Clinical and Toxicological Profile of NBOMes : A Systematic Review
Nino Cesar Marchi, Juliana Nichterwitz Scherer, Letícia Schwanck Fara, Lysa Remy, Rafaela Ornel, Monique Reis, Amanda Zamboni, Mariana Paim, Taís Regina Fiorentin, Carlos Alberto Yasin Wayhs,
Lisia Von Diemen, Flavio Pechansky, Felix Henrique Paim Kessler, Renata Pereira Limberger
Psychosomatics, 2019 Mar – Apr, 60, (2), 129-138.
doi : 10.1016/j.psym.2018.11.002
Background : NBOMes are a new class of potent hallucinogens widely present in illicit drugs. Little is known about this class of drugs, regarding its detection and clinical manifestations of intoxication.
Objective : This study aims to enhance care involving NBOMes by reviewing the literature on their clinical manifestations and laboratory detection.
Methods : A systematic review was performed on the clinical manifestations and laboratory tests of NBOMEs ingestion. Embase, Pubmed, PsycINFO, and Cochrane databases were employed in this analysis.
Results : Forty-five articles met the inclusion criteria out of the 2814 nonduplicated studies on the theme. Seventy case reports of intoxication were found in the analyzed articles (64.3% were men and 11.4% were women, mean age of 22.5). The technique most employed for NBOMes identification was chromatography of blood, urine, and oral fluids. Moreover, the studies identified 13 chemical structures different from the NBOMes on their toxicological analyses. According to these studies, most of these drugs were ingested orally—nasal use was the second preferred administration route, followed by intravenous administration.
Conclusion : Better identification of the clinical manifestations and laboratory profile of NBOMes is crucial to the recognition of intoxication as well as to its effective treatment.
Key words : designer drugs, NBOMes, hallucinogens, clinical and laboratorial.
New psychoactive substances have arrived in the last few years, creating public health challenges for regulatory agencies.1 In 2012, more than 250 new drugs were developed, and in 2015 this number doubled, which makes management of intoxication, challenging.2 Among the new psychoactive substances, is N-benzylmethoxy, better known as NBOMes.3
he ingestion of these substances has most often been reported in young male adults, these drugs can be easily bought online.4,5 NBOMes are derived from the 2C-X family of hallucinogenic phenethylamines and they are sold under different names as “designer drugs,” “herbal highs,” “synthetic drugs,” “research chemicals,” “legal highs,” “smile,” “synthetic lysergic acid,” “Nbomb,” “Acid,” “25B,” and “25C.”

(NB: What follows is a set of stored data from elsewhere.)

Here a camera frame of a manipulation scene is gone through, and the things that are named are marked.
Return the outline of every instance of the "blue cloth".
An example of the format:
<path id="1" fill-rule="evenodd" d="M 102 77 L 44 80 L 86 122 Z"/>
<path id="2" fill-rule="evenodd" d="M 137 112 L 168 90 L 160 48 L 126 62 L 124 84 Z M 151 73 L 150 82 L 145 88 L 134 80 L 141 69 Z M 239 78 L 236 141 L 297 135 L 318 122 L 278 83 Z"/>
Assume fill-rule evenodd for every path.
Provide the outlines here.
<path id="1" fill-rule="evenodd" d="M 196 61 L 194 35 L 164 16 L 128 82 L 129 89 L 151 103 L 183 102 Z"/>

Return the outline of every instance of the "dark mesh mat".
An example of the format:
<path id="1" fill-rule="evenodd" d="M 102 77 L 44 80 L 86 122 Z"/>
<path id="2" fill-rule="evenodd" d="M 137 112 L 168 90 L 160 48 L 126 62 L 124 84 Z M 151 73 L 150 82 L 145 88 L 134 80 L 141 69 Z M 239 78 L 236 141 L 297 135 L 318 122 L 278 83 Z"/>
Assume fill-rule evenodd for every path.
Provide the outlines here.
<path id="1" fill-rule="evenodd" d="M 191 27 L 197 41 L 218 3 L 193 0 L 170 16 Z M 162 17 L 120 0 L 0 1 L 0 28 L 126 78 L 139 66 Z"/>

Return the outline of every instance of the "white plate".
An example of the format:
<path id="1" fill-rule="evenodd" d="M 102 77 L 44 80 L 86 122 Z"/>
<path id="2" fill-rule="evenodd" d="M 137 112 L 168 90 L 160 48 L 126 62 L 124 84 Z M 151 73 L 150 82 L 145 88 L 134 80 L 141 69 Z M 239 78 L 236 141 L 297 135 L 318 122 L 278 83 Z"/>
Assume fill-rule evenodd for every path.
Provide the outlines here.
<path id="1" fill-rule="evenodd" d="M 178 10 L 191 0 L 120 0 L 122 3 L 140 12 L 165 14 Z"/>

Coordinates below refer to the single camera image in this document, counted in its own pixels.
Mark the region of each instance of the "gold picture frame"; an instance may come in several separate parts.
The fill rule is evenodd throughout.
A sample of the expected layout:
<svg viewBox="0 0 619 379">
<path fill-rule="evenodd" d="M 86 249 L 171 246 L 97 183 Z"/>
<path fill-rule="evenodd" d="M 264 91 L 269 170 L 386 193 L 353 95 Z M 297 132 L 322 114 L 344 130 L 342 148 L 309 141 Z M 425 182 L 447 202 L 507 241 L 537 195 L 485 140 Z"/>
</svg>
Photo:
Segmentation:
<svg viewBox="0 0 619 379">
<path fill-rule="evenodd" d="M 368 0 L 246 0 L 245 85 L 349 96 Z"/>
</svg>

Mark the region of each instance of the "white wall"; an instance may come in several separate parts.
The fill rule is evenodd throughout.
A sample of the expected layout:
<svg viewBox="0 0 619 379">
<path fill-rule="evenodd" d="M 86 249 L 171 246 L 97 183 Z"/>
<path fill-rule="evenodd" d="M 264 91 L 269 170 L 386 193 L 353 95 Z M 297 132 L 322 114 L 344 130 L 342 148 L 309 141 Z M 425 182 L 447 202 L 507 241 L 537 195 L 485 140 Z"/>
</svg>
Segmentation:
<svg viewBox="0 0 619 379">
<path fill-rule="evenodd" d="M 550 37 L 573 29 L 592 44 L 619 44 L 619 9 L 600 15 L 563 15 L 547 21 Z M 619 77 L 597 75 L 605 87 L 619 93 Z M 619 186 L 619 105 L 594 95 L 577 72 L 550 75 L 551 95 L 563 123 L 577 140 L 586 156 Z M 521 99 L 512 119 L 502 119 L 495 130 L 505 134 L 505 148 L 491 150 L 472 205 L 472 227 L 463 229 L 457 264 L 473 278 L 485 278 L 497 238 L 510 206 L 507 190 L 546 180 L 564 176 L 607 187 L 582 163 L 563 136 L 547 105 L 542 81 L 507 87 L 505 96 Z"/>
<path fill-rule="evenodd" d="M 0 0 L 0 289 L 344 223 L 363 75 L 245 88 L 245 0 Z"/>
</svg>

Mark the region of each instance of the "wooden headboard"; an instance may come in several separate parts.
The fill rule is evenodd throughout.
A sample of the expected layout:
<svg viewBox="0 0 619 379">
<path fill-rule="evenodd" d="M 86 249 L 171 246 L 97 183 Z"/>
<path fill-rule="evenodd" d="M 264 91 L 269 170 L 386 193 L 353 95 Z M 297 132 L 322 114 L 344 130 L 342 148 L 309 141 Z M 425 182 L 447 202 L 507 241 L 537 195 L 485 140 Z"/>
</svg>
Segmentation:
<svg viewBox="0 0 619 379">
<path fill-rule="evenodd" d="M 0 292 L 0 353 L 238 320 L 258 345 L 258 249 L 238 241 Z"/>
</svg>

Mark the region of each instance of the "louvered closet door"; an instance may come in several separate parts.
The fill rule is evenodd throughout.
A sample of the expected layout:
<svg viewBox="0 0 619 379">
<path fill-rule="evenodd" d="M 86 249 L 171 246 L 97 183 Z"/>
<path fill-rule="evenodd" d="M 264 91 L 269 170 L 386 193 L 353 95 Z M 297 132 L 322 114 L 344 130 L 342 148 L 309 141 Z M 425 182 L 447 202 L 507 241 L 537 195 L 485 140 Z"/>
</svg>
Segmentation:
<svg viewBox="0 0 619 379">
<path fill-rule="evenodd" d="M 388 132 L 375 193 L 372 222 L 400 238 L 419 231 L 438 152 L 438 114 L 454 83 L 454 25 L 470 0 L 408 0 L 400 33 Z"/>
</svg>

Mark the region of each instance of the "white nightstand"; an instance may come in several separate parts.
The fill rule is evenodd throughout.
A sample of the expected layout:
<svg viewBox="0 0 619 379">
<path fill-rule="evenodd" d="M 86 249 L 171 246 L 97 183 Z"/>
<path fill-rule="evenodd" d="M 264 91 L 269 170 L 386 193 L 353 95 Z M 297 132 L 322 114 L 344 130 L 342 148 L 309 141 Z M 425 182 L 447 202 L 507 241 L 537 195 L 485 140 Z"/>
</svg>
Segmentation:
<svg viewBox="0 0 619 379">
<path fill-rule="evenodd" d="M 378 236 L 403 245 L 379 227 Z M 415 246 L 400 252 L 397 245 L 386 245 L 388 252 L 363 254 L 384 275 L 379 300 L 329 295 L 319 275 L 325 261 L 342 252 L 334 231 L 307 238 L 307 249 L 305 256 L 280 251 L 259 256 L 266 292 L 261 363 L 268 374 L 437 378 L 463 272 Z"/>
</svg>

They can be administered sublingually, buccally, or by insufflation4,6,7. As the NBOMes are often falsely sold as lysergic acid, users are mostly not aware of which substance is being ingested.8
Some studies describe psychiatric manifestations of intoxication by NBOMes (e.g., euphoria, panic attacks).913 Its consumption can also increase risky behaviors (e.g., suicide attempts, unprotected sex with multiple partners).14,15
The toxicological profile involves the detection, identification, and quantification of the substance which allows for the establishment of a cause and effect relationship, thus helping the health professionals to choose the best clinical management for it.1619
Because there are no experimental studies or quantitative studies of NBOMes, the potential harm and effects of these drugs remain unknown. The recent rise of this new class of drugs, its selling as lysergic acid, and its a online purchasing increases public health concerns. Thus, this study aims to review the literature on NBOMes, as well as the identification of their clinical manifestations.